▶ **TASK ITEM**
Search the material below for the word "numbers". Copy every line that has it.

▶ **GIVEN INFORMATION**
※

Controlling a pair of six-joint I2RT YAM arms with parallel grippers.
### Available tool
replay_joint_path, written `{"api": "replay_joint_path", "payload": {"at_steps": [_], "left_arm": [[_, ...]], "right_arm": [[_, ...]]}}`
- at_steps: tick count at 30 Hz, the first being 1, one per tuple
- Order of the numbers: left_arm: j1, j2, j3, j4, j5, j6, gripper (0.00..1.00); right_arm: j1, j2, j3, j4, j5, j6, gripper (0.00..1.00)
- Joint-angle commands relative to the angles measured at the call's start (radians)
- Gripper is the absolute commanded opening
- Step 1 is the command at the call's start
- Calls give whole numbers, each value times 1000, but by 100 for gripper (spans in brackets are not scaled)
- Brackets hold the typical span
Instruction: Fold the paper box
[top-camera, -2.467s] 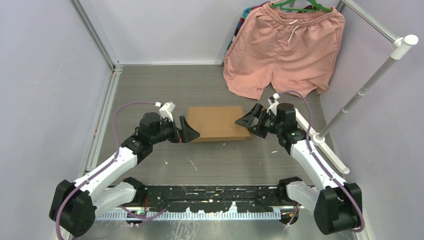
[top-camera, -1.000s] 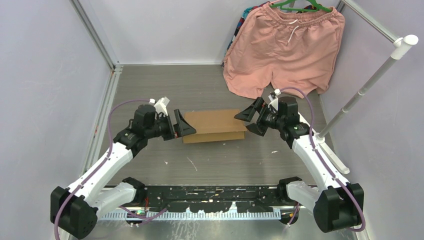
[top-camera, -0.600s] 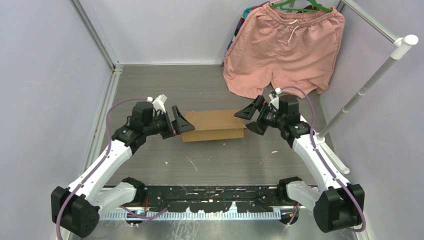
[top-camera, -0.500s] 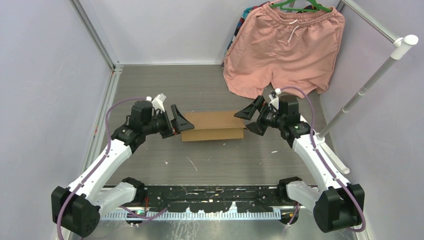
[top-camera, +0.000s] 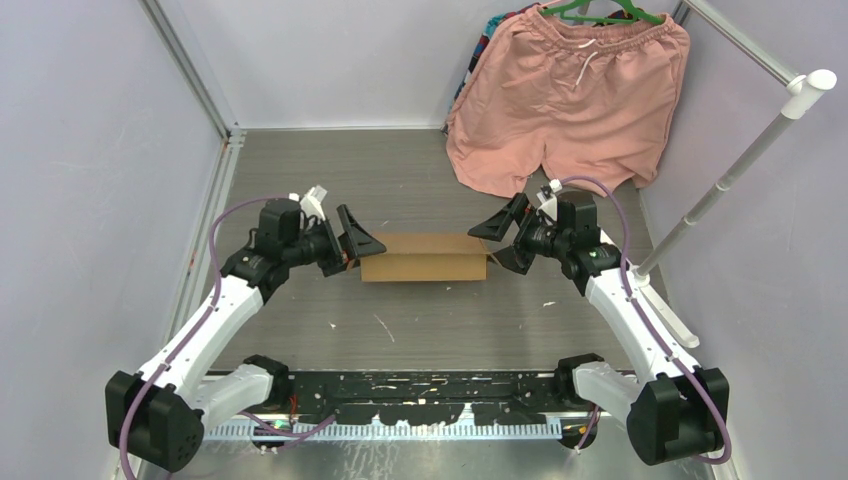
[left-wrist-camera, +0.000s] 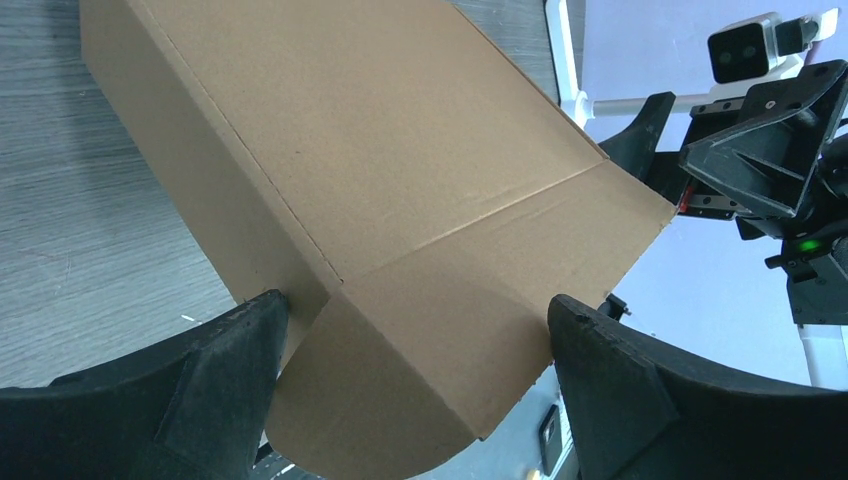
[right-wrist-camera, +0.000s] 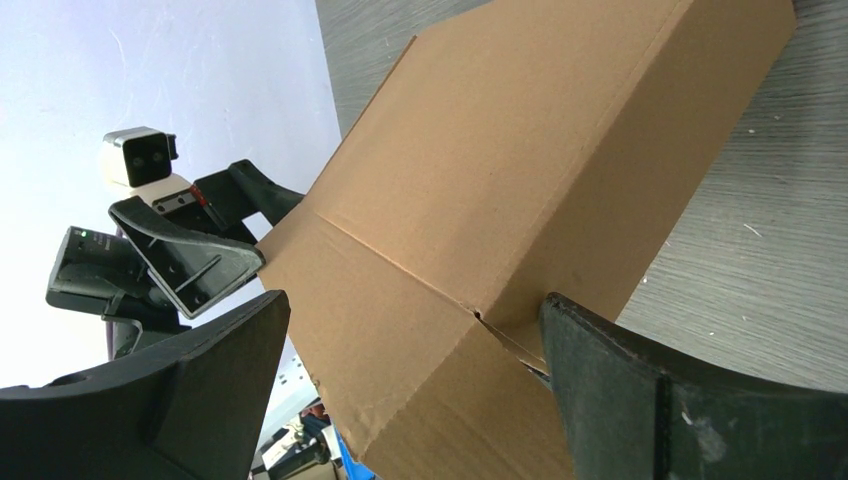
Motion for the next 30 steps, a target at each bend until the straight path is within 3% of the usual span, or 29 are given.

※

▶ **SOLUTION TO THIS TASK**
- Order of the numbers: left_arm: j1, j2, j3, j4, j5, j6, gripper (0.00..1.00); right_arm: j1, j2, j3, j4, j5, j6, gripper (0.00..1.00)
- Calls give whole numbers, each value times 1000, but by 100 for gripper (spans in brackets are not scaled)

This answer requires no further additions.